[Required action]
Nothing in the data may be changed; retype all of it.

[Supplied data]
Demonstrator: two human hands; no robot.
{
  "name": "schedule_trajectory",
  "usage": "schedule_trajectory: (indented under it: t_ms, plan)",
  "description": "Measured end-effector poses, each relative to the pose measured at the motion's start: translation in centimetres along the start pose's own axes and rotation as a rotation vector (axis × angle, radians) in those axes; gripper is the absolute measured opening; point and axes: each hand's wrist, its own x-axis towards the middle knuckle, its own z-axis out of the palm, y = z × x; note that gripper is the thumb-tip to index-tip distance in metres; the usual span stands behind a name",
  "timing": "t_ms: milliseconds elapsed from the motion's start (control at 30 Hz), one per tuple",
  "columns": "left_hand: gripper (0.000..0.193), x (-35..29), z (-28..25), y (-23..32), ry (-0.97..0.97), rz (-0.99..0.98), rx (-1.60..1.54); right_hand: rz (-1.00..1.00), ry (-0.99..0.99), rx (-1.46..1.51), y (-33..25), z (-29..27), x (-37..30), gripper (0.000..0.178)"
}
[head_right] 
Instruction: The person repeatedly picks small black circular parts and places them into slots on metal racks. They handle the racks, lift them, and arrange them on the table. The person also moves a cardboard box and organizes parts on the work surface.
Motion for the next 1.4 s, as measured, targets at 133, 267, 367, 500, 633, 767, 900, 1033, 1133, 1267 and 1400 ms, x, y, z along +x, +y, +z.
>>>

[Answer space]
Demonstrator: two human hands; no robot.
{
  "name": "schedule_trajectory",
  "usage": "schedule_trajectory: (indented under it: t_ms, plan)",
  "description": "Measured end-effector poses, each relative to the pose measured at the motion's start: translation in centimetres along the start pose's own axes and rotation as a rotation vector (axis × angle, radians) in those axes; gripper is the absolute measured opening; point and axes: each hand's wrist, its own x-axis towards the middle knuckle, its own z-axis out of the palm, y = z × x; note that gripper is the thumb-tip to index-tip distance in metres; the usual span stands behind a name",
  "timing": "t_ms: milliseconds elapsed from the motion's start (control at 30 Hz), one per tuple",
  "columns": "left_hand: gripper (0.000..0.193), x (-35..29), z (-28..25), y (-23..32), ry (-0.97..0.97), rz (-0.99..0.98), rx (-1.60..1.54); right_hand: rz (-1.00..1.00), ry (-0.99..0.99), rx (-1.46..1.51), y (-33..25), z (-29..27), x (-37..30), gripper (0.000..0.178)"
}
[head_right] 
Instruction: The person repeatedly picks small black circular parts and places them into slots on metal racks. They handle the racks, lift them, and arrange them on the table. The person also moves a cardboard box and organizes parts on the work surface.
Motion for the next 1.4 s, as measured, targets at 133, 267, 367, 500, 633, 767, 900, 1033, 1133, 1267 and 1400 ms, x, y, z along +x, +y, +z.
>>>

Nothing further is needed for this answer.